Close-to-home workspaces, vibrant CBD, flexible land use among strategies for S’pore’s future

SINGAPORE – Having workspaces close to home, short-term rental locations and a more vibrant central business district (CBD) are among the strategies that can shape Singapore’s future as a workplace.

These ideas were mooted on Saturday April 9 by the Urban Redevelopment Authority (URA) during a discussion with 200 members of the public on the long-term direction of land use and infrastructure development in Singapore.

They include proposals on the future of work and the future of mobility in Singapore, such as the creation of a car-lite environment and flexibility with spaces such as urban farms and the use of underground spaces and maritime.

The URA will work with agencies to refine these strategies and gradually translate them into more detailed plans to guide Singapore’s physical development over the coming decades, he said.

Second National Development Minister Indranee Rajah, who chaired the virtual dialogue alongside URA Chief Executive Lim Eng Hwee, said: “Long-term planning is part of Singapore’s DNA. By mapping land and infrastructure needs in advance, we can better manage our scarce resources. land resources and meet various needs.

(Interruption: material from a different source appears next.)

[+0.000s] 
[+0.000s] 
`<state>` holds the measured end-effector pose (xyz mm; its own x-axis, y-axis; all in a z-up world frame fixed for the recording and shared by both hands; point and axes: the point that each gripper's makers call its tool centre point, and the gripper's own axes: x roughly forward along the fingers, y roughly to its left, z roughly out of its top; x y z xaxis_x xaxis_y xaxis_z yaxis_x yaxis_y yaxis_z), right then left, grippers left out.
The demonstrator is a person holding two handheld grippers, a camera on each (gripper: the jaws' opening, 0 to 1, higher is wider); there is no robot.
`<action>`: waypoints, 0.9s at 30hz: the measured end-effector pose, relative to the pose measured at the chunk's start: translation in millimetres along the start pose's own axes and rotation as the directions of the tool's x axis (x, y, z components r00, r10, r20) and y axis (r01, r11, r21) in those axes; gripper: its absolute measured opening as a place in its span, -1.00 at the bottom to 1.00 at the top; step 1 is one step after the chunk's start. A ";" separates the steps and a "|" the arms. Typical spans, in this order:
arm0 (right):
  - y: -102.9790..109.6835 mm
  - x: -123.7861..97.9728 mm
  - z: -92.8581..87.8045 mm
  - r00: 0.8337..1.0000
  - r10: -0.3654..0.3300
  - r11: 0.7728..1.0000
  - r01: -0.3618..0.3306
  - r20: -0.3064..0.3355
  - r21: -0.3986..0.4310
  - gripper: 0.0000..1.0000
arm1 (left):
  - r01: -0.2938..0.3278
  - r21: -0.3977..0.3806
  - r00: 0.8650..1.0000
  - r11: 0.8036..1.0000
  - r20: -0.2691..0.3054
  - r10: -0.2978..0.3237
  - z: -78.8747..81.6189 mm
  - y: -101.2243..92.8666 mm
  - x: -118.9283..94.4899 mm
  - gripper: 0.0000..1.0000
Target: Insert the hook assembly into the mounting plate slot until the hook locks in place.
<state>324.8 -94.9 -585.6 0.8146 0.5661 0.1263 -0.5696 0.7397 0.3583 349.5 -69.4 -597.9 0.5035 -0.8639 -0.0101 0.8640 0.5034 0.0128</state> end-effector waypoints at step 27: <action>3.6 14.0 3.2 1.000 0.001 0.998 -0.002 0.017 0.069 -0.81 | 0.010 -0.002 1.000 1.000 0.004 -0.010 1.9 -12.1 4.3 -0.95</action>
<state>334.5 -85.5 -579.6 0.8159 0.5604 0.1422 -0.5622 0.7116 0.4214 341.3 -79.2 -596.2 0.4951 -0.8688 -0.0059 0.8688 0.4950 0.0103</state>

“We are also constantly reviewing and adjusting our plans along the way to seize new opportunities and meet new challenges. of our current generation, but also of future ones.

Conducted once every 10 years, the review aims to gather views to guide land use plans over the next 50 years and beyond. The year-long review, which has four phases, is expected to be completed this year.

In the review, the URA said it would expand decentralization efforts to inject more workspace closer to homes, with greater flexibility and mixed use.

These employment nodes across Singapore must be vibrant and attractive to businesses and employees, even during non-working hours.

This means that in the future it may be possible to incorporate more types of work areas with a mix of residential and commercial uses.

Coworking spaces can also be integrated within the community to meet new trends in hybrid working and flexible working, URA added.

It also intends to introduce commercial sites with shorter leases.

“This will provide businesses with more flexibility, allowing spaces to support evolving business operations. This will help our city adapt to rapidly changing economic trends,” Ms. Indranee said. “Shorter leases will allow us to respond more quickly to future uncertainties.”